╭─ ENTRIES PROVIDED

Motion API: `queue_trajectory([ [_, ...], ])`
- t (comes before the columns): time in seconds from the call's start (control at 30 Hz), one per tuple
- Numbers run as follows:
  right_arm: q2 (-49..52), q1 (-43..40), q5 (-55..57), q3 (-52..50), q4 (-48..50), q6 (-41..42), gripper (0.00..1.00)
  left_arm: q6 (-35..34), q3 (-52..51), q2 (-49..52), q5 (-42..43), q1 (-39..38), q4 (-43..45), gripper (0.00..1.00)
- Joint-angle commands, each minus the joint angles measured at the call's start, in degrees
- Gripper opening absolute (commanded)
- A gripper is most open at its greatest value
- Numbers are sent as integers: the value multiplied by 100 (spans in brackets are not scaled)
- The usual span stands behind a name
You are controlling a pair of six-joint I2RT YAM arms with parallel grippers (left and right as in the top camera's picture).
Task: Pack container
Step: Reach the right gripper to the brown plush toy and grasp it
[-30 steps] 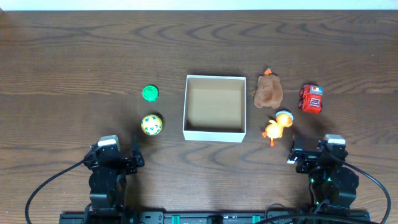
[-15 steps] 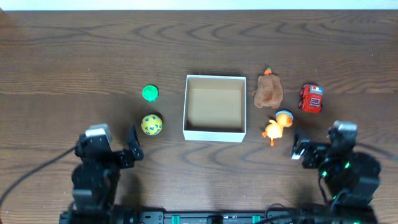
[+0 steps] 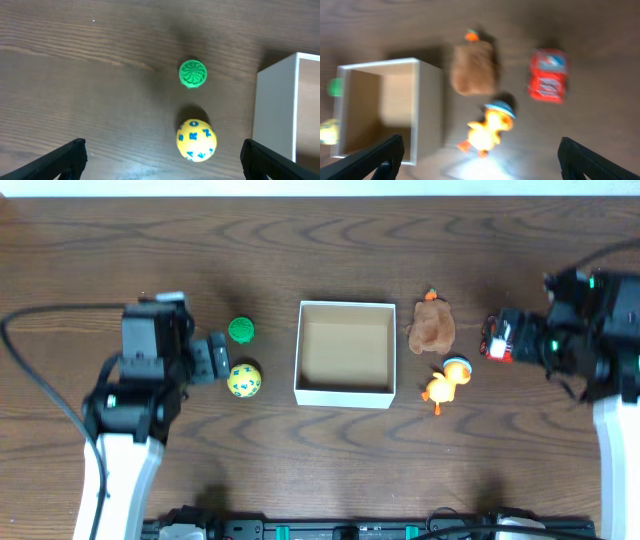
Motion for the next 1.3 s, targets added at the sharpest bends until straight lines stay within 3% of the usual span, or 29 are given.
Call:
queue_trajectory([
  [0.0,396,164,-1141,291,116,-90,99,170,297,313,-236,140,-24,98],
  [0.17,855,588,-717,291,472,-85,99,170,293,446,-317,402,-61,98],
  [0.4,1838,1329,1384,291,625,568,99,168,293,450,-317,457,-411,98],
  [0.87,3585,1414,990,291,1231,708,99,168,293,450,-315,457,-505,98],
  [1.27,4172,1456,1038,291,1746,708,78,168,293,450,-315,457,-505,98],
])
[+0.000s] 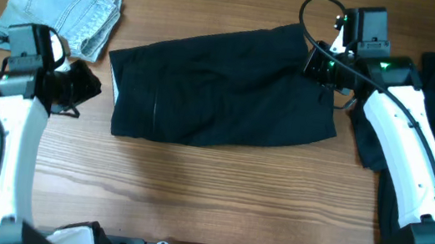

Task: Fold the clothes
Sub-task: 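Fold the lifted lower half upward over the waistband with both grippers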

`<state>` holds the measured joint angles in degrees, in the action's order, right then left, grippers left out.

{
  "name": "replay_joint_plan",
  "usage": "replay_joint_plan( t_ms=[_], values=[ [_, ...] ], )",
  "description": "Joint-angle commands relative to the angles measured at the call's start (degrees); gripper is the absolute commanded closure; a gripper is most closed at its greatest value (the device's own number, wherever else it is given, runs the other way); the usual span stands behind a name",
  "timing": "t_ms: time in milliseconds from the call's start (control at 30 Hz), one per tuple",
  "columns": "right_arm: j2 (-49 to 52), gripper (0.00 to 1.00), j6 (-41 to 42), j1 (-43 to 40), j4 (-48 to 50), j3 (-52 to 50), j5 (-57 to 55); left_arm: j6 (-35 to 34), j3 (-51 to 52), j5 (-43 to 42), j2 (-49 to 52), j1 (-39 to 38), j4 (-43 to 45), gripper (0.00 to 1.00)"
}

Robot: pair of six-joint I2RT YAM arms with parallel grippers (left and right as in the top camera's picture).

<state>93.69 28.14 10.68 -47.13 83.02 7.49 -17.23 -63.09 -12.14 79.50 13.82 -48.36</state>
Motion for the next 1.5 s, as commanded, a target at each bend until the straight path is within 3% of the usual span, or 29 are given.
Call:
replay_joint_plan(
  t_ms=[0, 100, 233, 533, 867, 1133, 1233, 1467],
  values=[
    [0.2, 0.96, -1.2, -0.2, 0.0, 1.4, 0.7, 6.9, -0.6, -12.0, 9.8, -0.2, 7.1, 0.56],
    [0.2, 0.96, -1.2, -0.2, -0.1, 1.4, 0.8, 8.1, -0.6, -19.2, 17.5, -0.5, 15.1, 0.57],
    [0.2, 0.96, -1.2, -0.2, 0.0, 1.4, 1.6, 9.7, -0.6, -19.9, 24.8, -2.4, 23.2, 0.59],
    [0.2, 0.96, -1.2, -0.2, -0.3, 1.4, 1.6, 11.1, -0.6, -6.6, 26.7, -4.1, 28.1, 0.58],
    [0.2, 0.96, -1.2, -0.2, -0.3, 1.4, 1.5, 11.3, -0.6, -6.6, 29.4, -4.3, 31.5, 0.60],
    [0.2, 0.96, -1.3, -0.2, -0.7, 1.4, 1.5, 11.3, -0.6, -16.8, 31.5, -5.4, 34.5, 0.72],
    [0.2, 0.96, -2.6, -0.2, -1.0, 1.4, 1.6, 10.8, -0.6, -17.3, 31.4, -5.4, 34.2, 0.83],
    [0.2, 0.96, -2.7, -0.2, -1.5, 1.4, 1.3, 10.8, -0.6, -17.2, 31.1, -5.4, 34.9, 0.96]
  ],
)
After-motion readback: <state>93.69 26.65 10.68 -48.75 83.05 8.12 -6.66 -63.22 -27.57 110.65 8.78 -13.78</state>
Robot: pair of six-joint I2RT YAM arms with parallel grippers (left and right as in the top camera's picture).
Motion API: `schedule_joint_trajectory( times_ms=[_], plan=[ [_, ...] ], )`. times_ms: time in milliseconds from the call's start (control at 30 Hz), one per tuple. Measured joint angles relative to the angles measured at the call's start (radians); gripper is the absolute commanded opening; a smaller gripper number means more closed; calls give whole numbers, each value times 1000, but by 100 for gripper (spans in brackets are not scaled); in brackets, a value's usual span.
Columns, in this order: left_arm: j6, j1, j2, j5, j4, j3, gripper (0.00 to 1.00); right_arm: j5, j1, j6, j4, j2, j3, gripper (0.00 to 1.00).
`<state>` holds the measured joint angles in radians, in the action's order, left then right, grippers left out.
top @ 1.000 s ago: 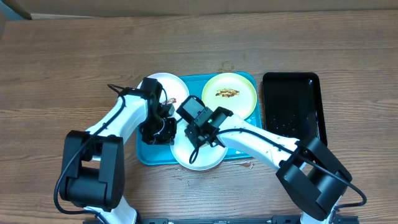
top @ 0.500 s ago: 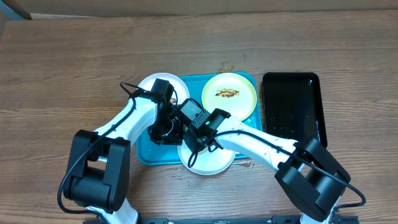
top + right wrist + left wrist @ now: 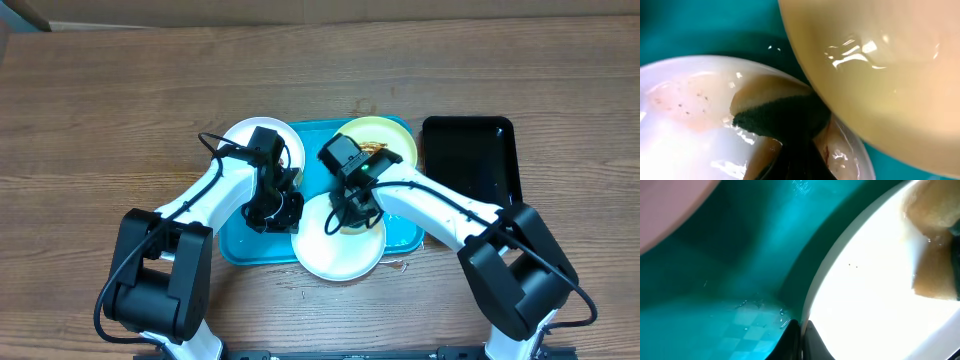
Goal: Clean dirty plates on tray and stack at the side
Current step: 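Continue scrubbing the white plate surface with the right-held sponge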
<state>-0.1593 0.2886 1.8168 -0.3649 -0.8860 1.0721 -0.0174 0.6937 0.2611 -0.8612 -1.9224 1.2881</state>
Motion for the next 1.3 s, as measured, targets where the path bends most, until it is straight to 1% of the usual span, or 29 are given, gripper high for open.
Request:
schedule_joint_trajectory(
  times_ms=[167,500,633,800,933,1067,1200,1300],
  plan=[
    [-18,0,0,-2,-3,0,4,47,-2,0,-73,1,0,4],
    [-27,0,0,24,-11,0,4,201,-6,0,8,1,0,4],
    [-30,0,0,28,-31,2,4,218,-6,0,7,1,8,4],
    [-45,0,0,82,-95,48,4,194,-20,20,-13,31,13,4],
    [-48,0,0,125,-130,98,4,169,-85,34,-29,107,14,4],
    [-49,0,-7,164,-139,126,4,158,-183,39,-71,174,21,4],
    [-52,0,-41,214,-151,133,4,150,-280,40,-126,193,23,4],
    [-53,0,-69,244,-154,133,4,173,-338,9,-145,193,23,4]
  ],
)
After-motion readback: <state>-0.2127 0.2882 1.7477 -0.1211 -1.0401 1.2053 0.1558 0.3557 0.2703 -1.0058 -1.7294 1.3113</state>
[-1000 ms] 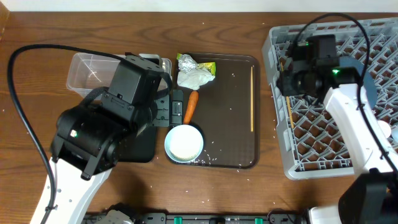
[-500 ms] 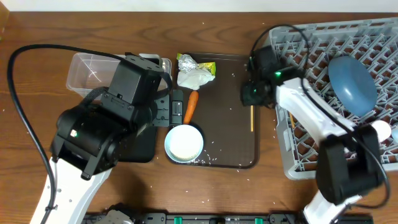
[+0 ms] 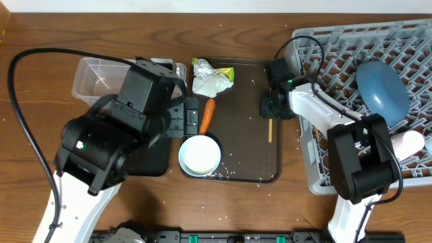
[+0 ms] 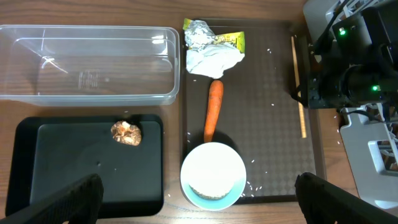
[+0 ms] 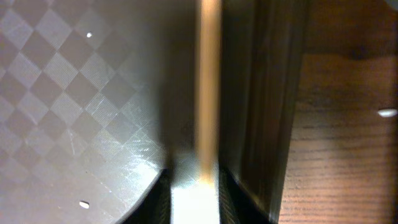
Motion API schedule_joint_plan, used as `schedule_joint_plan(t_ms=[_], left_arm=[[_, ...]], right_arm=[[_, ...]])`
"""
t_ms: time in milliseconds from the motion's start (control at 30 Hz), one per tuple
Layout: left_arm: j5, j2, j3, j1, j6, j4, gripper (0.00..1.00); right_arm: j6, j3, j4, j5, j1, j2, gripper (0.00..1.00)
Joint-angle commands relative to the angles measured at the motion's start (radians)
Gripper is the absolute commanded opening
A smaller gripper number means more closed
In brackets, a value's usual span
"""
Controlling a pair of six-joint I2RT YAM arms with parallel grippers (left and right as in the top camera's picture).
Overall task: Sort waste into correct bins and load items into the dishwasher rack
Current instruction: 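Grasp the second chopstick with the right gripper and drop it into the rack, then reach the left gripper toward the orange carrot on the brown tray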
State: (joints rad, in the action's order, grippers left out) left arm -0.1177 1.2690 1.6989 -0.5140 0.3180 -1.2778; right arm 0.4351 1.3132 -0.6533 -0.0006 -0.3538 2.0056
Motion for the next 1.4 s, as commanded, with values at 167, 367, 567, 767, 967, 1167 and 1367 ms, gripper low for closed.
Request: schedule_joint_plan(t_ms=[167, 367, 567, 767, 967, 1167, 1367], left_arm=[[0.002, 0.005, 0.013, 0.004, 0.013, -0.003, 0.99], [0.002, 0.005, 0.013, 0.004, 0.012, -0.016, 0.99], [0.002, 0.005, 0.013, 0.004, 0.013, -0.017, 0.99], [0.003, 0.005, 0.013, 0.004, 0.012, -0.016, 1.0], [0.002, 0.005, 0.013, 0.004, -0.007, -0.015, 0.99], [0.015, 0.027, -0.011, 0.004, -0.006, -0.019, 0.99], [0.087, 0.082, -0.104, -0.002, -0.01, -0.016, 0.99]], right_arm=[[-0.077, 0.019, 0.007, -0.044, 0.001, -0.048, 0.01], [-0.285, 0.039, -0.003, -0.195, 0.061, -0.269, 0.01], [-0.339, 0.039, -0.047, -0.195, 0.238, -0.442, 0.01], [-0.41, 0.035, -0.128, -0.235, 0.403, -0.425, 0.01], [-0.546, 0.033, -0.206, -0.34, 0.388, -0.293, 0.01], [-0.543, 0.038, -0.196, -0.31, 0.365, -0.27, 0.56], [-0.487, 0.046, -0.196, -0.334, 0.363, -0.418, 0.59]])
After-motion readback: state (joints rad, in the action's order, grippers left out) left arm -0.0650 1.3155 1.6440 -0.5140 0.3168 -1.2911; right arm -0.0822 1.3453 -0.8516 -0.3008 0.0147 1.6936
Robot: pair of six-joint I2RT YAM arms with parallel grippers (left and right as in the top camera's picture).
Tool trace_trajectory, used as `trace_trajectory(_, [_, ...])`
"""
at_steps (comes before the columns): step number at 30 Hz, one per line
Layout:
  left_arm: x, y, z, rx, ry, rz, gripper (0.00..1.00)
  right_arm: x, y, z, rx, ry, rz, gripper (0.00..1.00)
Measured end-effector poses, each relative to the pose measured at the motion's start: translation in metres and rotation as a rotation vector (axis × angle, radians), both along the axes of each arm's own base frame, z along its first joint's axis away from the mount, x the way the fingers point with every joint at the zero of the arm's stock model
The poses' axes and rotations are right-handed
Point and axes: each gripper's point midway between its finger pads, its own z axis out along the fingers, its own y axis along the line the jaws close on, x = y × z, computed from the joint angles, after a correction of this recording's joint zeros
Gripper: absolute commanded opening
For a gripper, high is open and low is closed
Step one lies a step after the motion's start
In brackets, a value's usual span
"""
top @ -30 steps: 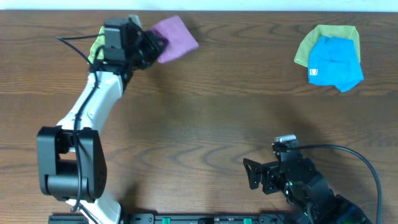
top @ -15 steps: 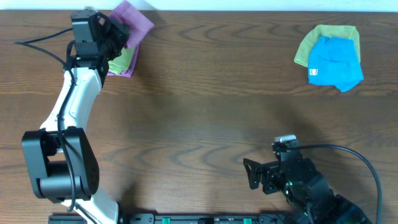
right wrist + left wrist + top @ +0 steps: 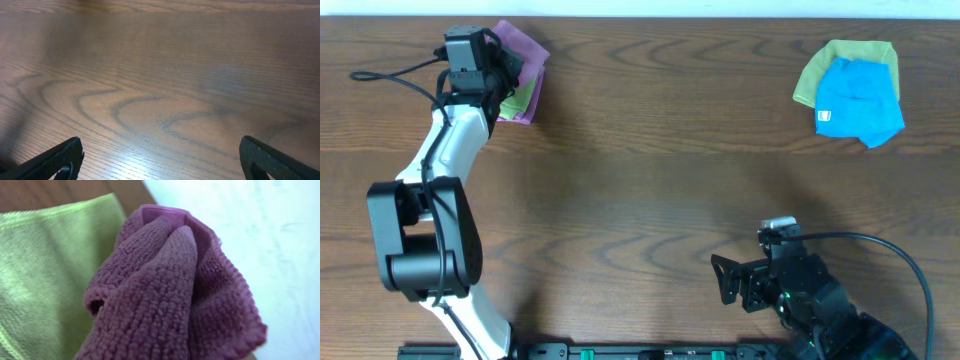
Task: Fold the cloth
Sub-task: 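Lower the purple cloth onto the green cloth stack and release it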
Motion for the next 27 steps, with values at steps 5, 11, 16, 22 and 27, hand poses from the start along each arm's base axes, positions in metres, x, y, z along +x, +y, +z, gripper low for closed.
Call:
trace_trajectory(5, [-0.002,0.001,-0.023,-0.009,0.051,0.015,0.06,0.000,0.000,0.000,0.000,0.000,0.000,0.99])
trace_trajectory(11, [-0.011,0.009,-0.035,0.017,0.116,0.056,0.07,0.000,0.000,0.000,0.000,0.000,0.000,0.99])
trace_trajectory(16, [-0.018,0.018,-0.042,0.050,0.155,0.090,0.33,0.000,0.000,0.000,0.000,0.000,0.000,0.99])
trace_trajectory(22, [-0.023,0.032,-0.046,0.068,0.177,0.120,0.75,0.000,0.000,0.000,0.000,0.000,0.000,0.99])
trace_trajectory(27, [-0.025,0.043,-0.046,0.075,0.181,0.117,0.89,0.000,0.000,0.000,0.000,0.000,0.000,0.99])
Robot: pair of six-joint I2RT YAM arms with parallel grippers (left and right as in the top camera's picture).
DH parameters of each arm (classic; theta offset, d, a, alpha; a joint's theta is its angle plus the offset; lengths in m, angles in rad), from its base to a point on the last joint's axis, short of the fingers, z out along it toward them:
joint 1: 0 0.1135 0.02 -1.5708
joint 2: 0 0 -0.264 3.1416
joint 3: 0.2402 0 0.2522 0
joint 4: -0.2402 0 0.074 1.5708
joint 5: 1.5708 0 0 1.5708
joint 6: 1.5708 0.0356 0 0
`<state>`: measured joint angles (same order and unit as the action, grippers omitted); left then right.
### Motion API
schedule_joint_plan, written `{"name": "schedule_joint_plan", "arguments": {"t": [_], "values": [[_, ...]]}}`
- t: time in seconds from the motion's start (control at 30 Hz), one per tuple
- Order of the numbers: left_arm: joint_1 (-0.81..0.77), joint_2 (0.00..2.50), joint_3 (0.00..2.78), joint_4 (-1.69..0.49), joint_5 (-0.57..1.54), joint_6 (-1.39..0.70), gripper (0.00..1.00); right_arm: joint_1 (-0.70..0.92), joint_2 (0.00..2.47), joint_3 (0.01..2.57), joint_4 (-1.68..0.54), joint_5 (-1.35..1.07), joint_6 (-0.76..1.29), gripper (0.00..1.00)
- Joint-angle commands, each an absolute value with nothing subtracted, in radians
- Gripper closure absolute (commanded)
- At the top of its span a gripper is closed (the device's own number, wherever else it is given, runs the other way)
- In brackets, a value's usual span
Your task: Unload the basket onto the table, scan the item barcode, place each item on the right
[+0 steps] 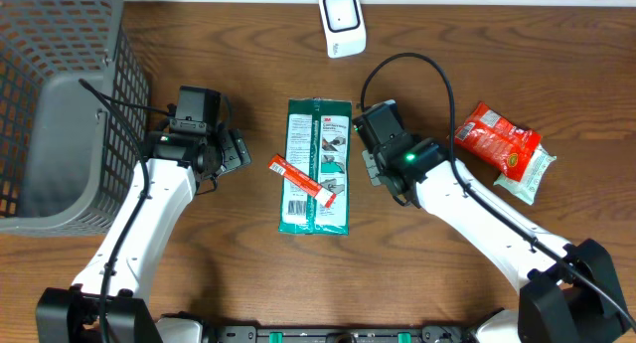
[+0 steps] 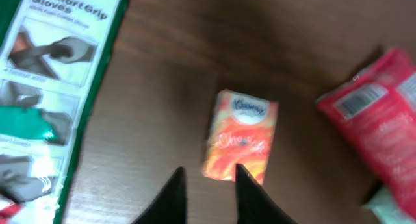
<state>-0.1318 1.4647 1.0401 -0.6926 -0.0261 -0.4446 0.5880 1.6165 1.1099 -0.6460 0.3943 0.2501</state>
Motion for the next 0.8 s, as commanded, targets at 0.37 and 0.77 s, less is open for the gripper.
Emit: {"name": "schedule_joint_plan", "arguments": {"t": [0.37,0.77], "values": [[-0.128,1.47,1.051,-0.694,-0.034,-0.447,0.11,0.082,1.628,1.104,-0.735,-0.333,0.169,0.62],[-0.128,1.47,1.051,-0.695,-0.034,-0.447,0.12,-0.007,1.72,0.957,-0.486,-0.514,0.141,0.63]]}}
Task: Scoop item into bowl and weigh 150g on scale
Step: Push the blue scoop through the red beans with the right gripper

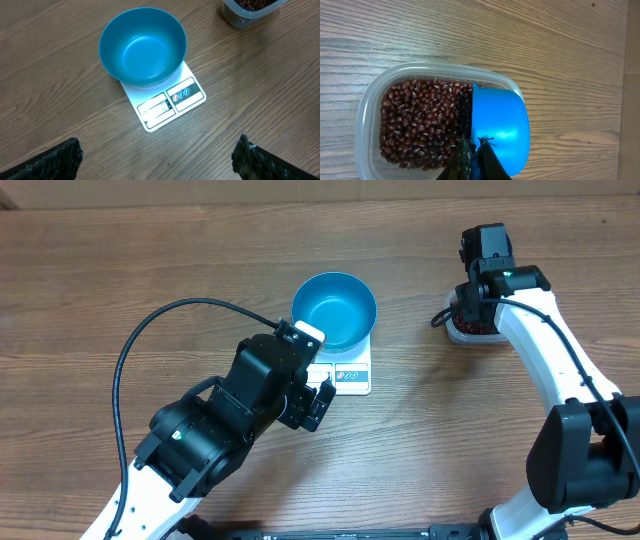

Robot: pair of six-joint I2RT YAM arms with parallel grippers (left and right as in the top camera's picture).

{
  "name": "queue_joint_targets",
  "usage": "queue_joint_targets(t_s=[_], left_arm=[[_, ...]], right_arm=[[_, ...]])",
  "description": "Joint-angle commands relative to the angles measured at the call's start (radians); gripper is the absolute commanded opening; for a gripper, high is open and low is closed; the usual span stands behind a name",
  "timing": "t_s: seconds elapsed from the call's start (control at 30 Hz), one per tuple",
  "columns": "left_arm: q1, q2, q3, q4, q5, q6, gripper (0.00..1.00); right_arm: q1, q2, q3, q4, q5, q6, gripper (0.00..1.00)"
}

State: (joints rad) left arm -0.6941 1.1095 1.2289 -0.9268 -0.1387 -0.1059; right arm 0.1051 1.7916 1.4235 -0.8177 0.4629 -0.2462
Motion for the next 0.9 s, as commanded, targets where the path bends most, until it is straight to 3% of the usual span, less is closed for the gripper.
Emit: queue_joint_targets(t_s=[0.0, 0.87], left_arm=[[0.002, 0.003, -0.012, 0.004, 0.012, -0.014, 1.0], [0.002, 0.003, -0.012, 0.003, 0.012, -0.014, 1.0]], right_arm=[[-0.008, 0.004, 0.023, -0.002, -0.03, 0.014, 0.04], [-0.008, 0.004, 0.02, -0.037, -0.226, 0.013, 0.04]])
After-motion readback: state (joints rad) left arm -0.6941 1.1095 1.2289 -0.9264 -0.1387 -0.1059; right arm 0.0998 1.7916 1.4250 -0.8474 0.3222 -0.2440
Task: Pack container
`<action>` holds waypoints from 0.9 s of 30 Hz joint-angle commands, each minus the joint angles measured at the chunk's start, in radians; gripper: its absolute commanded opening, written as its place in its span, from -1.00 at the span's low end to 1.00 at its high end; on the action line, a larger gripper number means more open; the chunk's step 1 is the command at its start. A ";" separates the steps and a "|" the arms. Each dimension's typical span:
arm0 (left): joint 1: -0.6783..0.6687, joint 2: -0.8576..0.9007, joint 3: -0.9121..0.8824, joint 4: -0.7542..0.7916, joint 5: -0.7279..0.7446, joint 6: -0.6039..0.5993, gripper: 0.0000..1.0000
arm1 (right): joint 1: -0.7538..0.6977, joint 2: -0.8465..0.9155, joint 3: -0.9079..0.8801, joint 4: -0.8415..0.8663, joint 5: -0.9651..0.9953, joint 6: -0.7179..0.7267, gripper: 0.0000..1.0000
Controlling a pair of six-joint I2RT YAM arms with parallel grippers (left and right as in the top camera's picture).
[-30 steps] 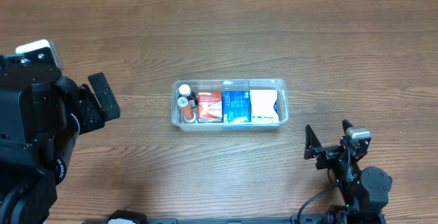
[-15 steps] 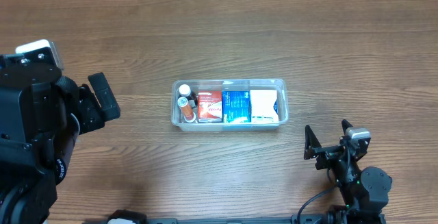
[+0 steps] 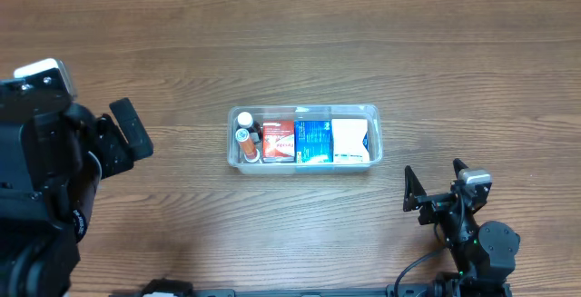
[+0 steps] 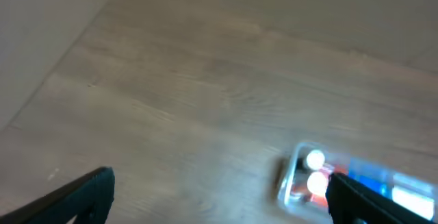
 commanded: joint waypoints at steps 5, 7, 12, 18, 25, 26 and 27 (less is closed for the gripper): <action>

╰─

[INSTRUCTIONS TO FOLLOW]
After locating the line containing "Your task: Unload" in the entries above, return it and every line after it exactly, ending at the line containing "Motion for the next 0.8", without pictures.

[COMPLETED TASK]
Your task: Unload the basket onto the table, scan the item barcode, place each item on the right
[+0 steps] 
[+0 steps] 
<state>-0.1318 1.4647 1.0401 -0.6926 -0.0261 -0.4446 0.5880 1.6165 1.1099 -0.6460 0.3943 0.2501</state>
Motion for the next 0.8 s, as commanded, targets at 0.37 and 0.77 s, less is open for the gripper.

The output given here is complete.